The point is that a sequence of IEEE-754 compliant floating-point operations should deliver the same results on any platform given the same inputs. I am quite confident that Intel Fortran with /fp:strict delivers appropriate reference results. The results are invariant to optimization level, and inspection of the generated assembly code shows SSE double-precision code that faithfully implements the computation as written.

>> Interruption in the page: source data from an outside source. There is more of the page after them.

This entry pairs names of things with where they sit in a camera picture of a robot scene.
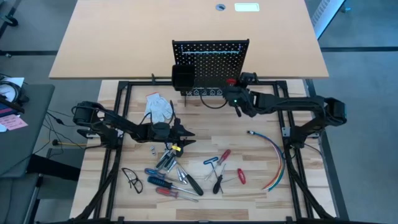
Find black clear safety glasses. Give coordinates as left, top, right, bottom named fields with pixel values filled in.
left=121, top=167, right=144, bottom=195

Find yellow cable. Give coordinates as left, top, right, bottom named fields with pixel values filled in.
left=250, top=132, right=283, bottom=191

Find grey side table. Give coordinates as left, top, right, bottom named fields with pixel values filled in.
left=0, top=83, right=56, bottom=178

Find white desk plate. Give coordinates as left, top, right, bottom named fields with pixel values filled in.
left=234, top=2, right=261, bottom=12

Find white work glove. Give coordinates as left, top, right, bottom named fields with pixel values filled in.
left=144, top=91, right=174, bottom=123

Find small black handle screwdriver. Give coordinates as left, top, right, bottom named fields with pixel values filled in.
left=212, top=163, right=226, bottom=195

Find pink paper note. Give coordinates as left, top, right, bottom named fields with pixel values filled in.
left=0, top=114, right=29, bottom=131

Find black floor power cable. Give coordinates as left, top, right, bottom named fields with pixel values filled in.
left=43, top=108, right=77, bottom=152

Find black pegboard bin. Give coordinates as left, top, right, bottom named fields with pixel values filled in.
left=171, top=64, right=197, bottom=92

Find white perforated panel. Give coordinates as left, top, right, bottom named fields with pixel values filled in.
left=310, top=0, right=346, bottom=40

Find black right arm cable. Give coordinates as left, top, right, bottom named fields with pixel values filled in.
left=200, top=93, right=229, bottom=110

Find large black handle screwdriver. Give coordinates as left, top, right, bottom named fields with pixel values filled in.
left=175, top=159, right=205, bottom=197

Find blue clear handle screwdriver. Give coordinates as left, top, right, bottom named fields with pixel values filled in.
left=144, top=167, right=185, bottom=184

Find beige wooden desk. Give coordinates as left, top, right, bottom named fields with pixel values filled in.
left=49, top=0, right=330, bottom=79

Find red handled pliers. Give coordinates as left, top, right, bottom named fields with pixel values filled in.
left=204, top=149, right=232, bottom=182

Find white paper sheet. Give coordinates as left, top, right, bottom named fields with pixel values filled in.
left=0, top=77, right=25, bottom=103

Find yellow handle mallet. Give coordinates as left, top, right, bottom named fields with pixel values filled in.
left=52, top=139, right=88, bottom=147

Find black aluminium table frame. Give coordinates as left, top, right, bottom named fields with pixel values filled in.
left=70, top=73, right=338, bottom=224

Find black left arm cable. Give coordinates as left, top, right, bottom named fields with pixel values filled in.
left=139, top=99, right=177, bottom=126

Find black blue handle screwdriver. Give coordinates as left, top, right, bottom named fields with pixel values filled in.
left=147, top=175, right=199, bottom=196

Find red cable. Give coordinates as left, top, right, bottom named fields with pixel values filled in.
left=250, top=132, right=282, bottom=190

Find silver pegboard hook rail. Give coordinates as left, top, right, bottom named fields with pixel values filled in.
left=181, top=44, right=243, bottom=55

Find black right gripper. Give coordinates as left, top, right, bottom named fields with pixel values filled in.
left=225, top=72, right=259, bottom=118

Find silver wire tool rack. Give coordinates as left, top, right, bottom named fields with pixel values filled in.
left=185, top=88, right=225, bottom=97

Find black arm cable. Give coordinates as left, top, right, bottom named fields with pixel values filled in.
left=139, top=99, right=177, bottom=126
left=200, top=93, right=229, bottom=110

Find black cable coil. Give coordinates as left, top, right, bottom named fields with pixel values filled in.
left=0, top=80, right=30, bottom=113

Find black caster wheel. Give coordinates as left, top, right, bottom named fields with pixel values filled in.
left=0, top=14, right=19, bottom=27

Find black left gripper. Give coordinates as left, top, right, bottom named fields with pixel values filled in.
left=167, top=118, right=197, bottom=158

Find green cable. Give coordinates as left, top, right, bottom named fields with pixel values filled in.
left=250, top=132, right=285, bottom=192

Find black metal pegboard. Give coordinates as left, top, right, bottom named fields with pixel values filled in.
left=171, top=39, right=251, bottom=108

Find blue T-handle hex key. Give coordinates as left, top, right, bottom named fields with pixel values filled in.
left=203, top=156, right=224, bottom=194

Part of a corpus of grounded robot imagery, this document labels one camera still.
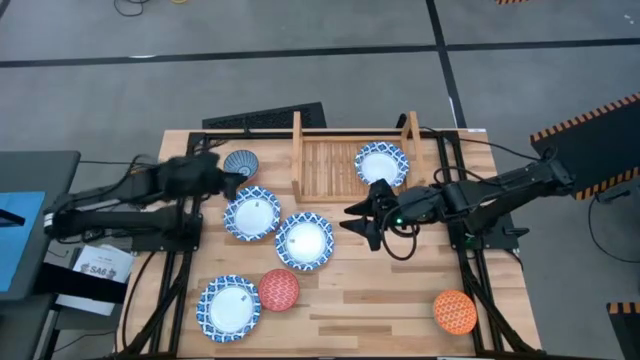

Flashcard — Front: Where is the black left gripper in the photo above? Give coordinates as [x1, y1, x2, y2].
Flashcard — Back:
[159, 152, 250, 201]

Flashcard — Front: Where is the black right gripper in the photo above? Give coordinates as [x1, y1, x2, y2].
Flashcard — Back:
[339, 178, 426, 251]

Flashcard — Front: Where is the small blue striped bowl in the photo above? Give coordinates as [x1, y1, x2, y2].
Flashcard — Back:
[222, 149, 260, 180]

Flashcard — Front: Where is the blue white patterned plate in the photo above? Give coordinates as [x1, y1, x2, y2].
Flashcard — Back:
[274, 211, 335, 272]
[195, 274, 263, 344]
[354, 141, 411, 189]
[222, 185, 282, 243]

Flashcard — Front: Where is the red patterned bowl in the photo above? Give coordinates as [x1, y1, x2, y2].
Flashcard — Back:
[257, 268, 301, 313]

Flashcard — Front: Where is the orange patterned bowl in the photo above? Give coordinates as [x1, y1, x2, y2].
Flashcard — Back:
[432, 289, 478, 336]

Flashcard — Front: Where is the wooden slatted shelf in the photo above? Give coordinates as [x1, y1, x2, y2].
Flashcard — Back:
[291, 110, 429, 204]

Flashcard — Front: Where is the black keyboard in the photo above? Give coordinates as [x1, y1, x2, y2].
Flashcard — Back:
[201, 101, 328, 130]

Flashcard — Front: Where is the white paper label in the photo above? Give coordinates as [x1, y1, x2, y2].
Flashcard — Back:
[54, 243, 136, 317]

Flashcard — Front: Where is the grey side desk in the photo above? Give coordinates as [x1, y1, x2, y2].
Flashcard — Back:
[0, 150, 82, 302]

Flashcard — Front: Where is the blue sheet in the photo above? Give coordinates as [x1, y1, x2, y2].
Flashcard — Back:
[0, 191, 47, 294]

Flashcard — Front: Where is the black board hazard striped edge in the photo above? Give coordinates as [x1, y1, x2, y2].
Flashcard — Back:
[529, 92, 640, 201]
[606, 301, 640, 360]

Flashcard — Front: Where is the grey floor device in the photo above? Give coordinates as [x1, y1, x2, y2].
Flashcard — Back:
[597, 187, 632, 204]

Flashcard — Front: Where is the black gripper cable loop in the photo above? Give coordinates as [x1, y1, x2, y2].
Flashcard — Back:
[380, 199, 419, 262]

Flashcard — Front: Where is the black metal rig frame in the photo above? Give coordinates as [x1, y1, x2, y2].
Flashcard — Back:
[114, 128, 541, 360]

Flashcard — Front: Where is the black cable along frame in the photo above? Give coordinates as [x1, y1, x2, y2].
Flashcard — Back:
[419, 126, 546, 162]

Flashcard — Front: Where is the black floor cable coil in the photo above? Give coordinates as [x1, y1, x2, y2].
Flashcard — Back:
[113, 0, 151, 18]

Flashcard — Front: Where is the black cable on floor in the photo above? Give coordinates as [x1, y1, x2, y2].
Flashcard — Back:
[587, 192, 640, 265]

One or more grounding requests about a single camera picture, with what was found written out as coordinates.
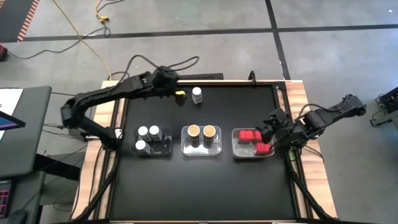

Changing the type of the literal constant for just parameter like so:

``````!      double precision, parameter :: cstd=560.6843136844119044
double precision, parameter :: cstd=560.684313684411d0
``````

changes many of the outputs in forces.txt, including cases like this that involve a sign change:

``````>   3.353150646034919E-009  9.385985322296619E-009
<  -3.202870857421658E-009 -9.618815965950489E-009
``````

Similarly, making this change:

``````!      double precision, parameter :: hgas=0.005d, insp=hgas/1.2d
double precision, parameter :: hgas=0.005d0, insp=hgas/1.2d0
``````

leads to differences like this in forces.txt:

``````>          37  2.083333203982981E-003  0.000000000000000E+000
-7.858034223318100E-008  1.392327249050140E-007
<          37  2.083333333333333E-003  0.000000000000000E+000
8.847564458847046E-009  0.000000000000000E+000
``````

I would assume that the double-precision literals are what is intended here.

I understand that. I thought that I could get rid of the numerical error. So i suppose I can never make it disappear or get to lower level without having higher precision decreasing the two large constants (cg and cstd).